When a Go port and a bridge filter both claim to read okf_html, kapi prefers the Go port (format_factory.go only registers a daemon-backed reader when no native reader exists). That preference is correct for end users — native is faster — but it means a regression in the Go port is invisible: the bridge would have caught it, but the bridge never runs. The parity harness exists to invert that: it explicitly runs both implementations side by side, on the same input, and fails when their outputs diverge.

Design

Architecture

Sandbox

The harness deliberately ignores ~/.local/share/kapi/plugins/, $XDG_DATA_HOME, and any system-installed kapi. Without that discipline, a developer with an outdated bridge would see a green parity run that doesn't reflect the code on disk. Instead, make parity-test:

Builds bin/kapi from the current source tree into .parity/bin/kapi.
Runs make plugin-v2 V=1.48.0 in ../okapi-bridge and unpacks the tarball into .parity/plugins/okapi-bridge/.
Exports KAPI_PARITY_SANDBOX=$REPO/.parity and runs go test -tags parity ./cli/parity/....

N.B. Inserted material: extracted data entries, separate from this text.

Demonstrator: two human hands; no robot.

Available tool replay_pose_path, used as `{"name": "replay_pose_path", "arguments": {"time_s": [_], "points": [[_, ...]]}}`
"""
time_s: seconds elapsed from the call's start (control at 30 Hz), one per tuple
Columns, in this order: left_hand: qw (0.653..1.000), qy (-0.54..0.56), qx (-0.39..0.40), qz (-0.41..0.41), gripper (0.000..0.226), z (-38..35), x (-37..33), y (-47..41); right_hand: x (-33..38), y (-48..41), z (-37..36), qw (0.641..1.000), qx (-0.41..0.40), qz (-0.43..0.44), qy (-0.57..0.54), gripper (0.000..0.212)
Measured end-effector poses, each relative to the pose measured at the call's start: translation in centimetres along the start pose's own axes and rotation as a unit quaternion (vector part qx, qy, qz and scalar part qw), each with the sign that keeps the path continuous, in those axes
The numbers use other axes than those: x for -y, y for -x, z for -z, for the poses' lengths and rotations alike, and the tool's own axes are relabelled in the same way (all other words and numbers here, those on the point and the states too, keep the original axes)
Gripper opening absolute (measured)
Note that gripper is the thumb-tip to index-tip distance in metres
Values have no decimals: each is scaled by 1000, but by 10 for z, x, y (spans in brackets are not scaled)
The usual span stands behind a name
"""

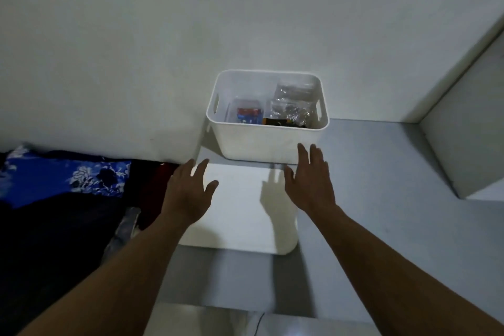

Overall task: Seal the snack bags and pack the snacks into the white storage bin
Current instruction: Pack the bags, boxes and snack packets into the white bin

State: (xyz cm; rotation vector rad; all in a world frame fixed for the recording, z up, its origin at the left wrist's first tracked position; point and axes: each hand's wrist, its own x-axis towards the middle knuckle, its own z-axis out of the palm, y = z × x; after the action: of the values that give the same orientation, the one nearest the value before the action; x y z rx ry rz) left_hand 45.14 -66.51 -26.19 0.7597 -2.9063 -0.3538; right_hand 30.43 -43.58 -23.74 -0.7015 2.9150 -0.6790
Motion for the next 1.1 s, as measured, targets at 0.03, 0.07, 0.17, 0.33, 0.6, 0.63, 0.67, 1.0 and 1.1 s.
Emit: {"name": "replay_pose_path", "arguments": {"time_s": [0.03,0.07,0.17,0.33,0.6,0.63,0.67,1.0,1.1], "points": [[1000,0,16,0,71,-5,9,4,1,8,-10,1000,16,-19,-1,68],[1000,3,30,-1,72,-12,19,8,1,15,-21,999,33,-36,1,69],[998,16,63,5,83,-29,39,18,2,35,-50,992,97,-85,17,78],[982,79,159,63,83,-49,49,30,1,54,-81,972,180,-151,16,83],[957,207,130,159,104,-61,51,32,-2,67,-96,955,110,-256,-98,92],[953,224,124,164,105,-60,52,31,-2,68,-93,949,96,-271,-126,89],[949,237,119,170,106,-56,52,31,-2,68,-90,943,80,-284,-152,84],[883,404,78,224,102,8,51,51,4,98,-27,908,3,-322,-270,41],[849,476,96,209,53,35,51,55,14,105,6,911,-11,-281,-300,33]]}}
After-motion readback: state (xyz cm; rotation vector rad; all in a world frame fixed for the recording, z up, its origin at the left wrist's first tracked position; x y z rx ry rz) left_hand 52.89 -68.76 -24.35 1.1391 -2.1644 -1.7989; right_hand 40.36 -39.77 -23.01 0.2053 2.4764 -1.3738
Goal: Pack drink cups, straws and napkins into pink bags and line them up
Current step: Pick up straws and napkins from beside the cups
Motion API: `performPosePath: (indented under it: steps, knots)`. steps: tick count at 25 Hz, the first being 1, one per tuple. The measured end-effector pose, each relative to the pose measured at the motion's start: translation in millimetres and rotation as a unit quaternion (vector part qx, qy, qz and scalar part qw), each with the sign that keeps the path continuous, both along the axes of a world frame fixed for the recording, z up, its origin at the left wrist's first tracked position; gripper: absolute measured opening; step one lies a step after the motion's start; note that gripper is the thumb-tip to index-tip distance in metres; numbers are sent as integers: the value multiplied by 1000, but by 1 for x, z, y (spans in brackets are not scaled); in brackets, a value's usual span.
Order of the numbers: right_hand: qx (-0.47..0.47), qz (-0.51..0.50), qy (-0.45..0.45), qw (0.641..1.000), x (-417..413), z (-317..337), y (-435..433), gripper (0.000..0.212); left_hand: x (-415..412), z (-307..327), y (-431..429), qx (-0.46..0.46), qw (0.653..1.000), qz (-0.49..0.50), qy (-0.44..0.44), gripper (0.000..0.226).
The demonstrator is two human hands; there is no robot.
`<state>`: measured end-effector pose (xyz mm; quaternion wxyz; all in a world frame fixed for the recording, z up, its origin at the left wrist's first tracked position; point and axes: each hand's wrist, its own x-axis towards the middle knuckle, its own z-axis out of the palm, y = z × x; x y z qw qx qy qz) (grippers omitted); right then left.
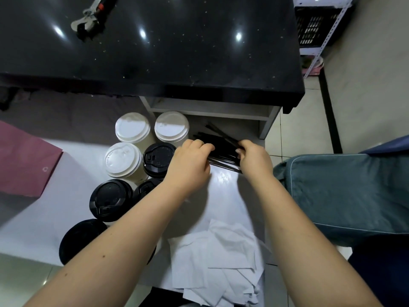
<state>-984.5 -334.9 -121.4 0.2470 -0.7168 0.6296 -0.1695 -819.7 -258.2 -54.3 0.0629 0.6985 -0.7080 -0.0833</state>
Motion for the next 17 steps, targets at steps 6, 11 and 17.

cli/parity/env.go::LoadSandbox resolves the sandbox from $KAPI_PARITY_SANDBOX, or auto-discovers a locally built .parity/ by walking up from cwd for .parity/bin/kapi; it never falls back to a system-installed kapi. Tests go through RequireSandbox, which enforces the contract by FAILING the test (t.Fatalf) when no sandbox is found — set KAPI_PARITY_SKIP=1 to skip instead. Skip-by-default was deliberately abandoned because silent skips made local agent runs report parity green while CI failed.

Comparison

Two part streams are compared on a canonical projection (cli/parity/normalize.go::CanonicalPart) that includes:

Sequence of PartType values (block / layer / group / data / media).
Block IDs and translatable flag.
Source text rendered with structural placeholders for inline codes ({<id}, {>id}, {ph:id}) — not the format-specific code data verbatim.
Target locale text in the same shape.
Layer / group / data / media identity fields.

Inline-code data is intentionally hidden from the default comparison. Different implementations represent paired codes differently — Okapi serializes them as display markers like [#$dp2], the Go HTML reader emits the raw markup <a href="…">. Both are valid; neither is "wrong"; comparing them byte-for-byte would mask the meaningful parity bar of "same translatable text + same code structure".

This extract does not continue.